Siempre se miraban. Los dos. Él buscando deseo. Ella, buscando comprensión.
Los dos se miraban y en medio, surgía la sencillez de un nuevo día, la belleza de los comienzos.
Cada mirada ataba palabras mudas, y cada palabra veía miradas ciegas, pero los dos sabían que estaban. Y él le decia todo, así, sin palabras. Y ella lo escuchaba, así, con la mirada.
En el crudo silencio no paraban de hablar. Él sobre nada y sobre todo. Ella, sobre todo y sobre nada. Y en el fondo se decían Te quiero. Las palabras tomaban sentido cuando las decía la otra persona. Él decía agua y quería decir tierra. Ella, decía risa y quería decir boca.
Y así, poco a poco, tomaban vida, hacían juego, se daban aire. Él un aire sencillo. Ella, un aire renovado.
Y en el filo de su boca, en la punta de sus labios, nacía una hilera con todos los sueños que nunca le había dicho y que cada noche tenía.

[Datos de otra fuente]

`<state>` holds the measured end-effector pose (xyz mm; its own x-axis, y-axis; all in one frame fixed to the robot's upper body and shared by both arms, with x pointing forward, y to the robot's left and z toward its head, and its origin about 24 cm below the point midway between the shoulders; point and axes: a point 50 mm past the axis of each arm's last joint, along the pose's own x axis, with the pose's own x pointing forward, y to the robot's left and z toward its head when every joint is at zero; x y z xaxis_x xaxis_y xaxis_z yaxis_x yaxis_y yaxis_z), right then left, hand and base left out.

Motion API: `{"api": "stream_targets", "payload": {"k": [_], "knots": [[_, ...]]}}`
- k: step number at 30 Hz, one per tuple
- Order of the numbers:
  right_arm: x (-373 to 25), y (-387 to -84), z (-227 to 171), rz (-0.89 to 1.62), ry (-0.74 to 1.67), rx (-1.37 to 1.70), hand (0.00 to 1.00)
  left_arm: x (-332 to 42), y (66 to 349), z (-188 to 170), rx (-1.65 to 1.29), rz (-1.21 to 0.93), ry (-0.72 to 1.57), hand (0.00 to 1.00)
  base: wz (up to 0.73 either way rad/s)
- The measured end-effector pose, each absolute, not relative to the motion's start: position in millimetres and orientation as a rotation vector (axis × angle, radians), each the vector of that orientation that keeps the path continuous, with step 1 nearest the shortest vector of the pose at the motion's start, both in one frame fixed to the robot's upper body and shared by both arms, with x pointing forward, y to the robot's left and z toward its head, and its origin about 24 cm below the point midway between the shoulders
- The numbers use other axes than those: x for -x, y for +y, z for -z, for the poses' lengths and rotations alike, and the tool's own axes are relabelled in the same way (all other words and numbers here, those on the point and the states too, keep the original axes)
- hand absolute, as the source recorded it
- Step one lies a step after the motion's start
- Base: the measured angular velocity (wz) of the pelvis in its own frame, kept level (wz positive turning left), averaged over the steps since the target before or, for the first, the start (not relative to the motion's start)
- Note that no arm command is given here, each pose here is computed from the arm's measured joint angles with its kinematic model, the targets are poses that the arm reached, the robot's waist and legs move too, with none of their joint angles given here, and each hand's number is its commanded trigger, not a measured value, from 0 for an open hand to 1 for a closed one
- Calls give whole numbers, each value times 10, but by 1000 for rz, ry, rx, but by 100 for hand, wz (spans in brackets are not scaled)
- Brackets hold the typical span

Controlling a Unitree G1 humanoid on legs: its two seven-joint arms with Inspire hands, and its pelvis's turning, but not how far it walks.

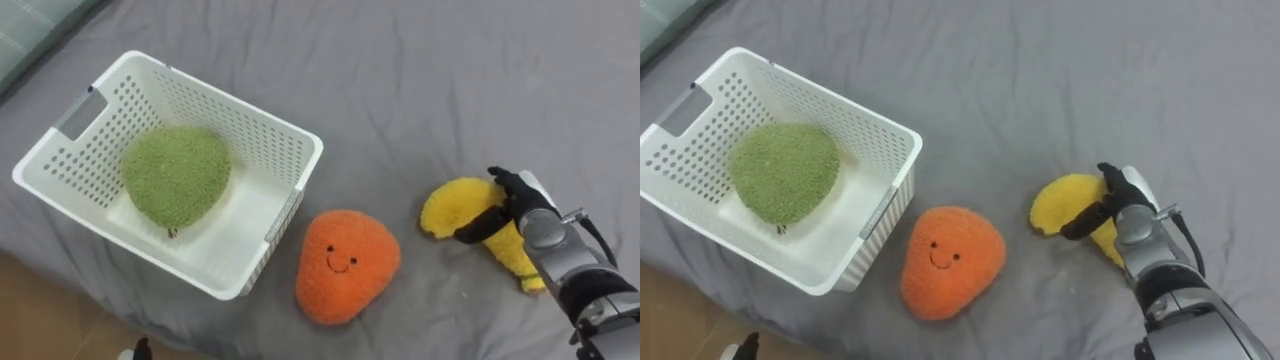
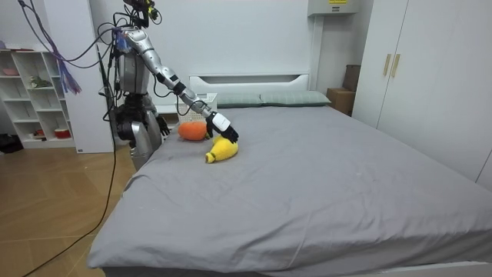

Y ella, con un saco, recogía el hilo, lo estiraba, lo guardaba enredado, a modo de ovillo, y lo llevaba para casa.
Y al final del dia, al final de las palabras, se abrazaban con las pestañas, se enredaban en los brazos de las miradas que se daban.
Él, un día, quiso besarla fuerte. De esa forma tan cobarde, como besa la gente que tiene miedo a perder alguna cosa por hacer algo mal. Y ella, que hacía mucho tiempo ya que le decía que le besara (sí, de ese modo, sin palabras), no supo hacer otra cosa que enredarse a la hilera de los sueños que surgían de su boca.
Y enredada en sus palabras, revolviendo sus principios, deseaba no llegar tarde y perder todo aquello por no saber decir Te necesito.
Y ellos se querían así, de esa forma tan primaria. Tan puro era todo que no lo comprendieron hasta tarde.
Tan bonito acaba este cuento, que nunca es tarde si la dicha es buena.